Reproduce precisely the lines between the start of the data below and the line with "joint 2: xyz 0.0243", both included.

### DATA EXTRACT ###

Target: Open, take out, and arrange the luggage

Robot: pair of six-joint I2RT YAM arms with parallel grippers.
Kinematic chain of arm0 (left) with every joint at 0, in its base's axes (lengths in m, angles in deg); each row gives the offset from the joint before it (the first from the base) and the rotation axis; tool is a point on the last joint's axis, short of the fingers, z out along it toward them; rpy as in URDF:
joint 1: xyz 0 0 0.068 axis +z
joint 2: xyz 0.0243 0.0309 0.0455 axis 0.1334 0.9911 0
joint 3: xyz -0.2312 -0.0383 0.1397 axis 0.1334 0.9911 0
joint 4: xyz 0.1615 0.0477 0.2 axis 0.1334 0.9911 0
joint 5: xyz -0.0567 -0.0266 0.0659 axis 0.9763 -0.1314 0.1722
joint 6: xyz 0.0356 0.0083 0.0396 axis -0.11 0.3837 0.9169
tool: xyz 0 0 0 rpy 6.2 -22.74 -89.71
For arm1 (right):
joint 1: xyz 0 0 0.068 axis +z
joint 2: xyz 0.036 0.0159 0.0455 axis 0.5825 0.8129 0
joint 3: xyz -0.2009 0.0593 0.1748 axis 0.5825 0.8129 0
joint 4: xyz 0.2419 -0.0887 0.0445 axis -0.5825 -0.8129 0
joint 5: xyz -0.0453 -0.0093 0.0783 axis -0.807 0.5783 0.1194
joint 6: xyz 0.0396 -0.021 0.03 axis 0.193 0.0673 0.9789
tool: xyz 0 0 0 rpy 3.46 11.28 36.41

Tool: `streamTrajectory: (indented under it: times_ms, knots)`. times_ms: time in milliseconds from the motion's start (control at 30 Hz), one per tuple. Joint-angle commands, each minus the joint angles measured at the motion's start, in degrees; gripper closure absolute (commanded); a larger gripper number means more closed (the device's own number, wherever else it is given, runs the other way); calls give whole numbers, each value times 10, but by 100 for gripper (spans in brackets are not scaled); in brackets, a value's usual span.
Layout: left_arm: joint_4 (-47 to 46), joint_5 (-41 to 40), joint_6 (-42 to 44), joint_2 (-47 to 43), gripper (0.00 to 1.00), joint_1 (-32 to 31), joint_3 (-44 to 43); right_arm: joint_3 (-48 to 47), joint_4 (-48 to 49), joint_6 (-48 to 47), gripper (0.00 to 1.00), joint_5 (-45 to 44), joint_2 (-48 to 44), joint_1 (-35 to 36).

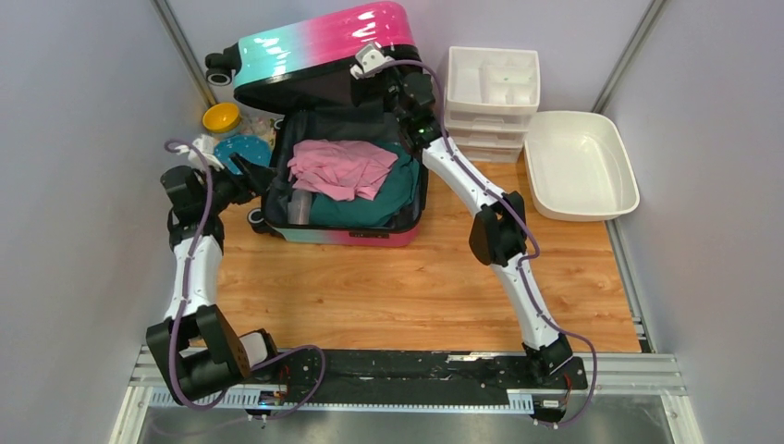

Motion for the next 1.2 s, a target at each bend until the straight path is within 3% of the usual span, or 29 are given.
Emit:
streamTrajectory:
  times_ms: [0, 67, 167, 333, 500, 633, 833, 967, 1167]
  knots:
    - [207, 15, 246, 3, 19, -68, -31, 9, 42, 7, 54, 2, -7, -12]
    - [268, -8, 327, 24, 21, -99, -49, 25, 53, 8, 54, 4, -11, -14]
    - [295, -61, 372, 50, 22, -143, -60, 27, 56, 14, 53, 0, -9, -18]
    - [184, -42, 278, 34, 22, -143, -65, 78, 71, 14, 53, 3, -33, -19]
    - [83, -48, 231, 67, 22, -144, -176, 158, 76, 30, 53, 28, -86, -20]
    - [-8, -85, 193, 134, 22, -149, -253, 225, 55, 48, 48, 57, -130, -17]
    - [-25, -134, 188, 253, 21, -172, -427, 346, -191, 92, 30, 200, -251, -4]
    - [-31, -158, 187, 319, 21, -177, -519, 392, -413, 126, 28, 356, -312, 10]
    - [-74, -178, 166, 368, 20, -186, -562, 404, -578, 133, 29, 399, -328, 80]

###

- **RESPONSE BOX**:
Target: Open, take out, and arrange the luggage

Robot: pair of six-joint I2RT YAM arms with parallel grippers.
Kinematic chain of arm0 (left) with every joint at 0, in its base's axes (lengths in m, angles in deg); each row gives the offset from the joint before it (the first from the base) and the rotation axis; tool is a point on the last joint's axis, short of the fingers, z out along it toward them; rpy as in URDF:
joint 1: xyz 0 0 0.068 axis +z
joint 2: xyz 0.0243 0.0309 0.0455 axis 0.1334 0.9911 0

Nothing further remains to be added to the answer.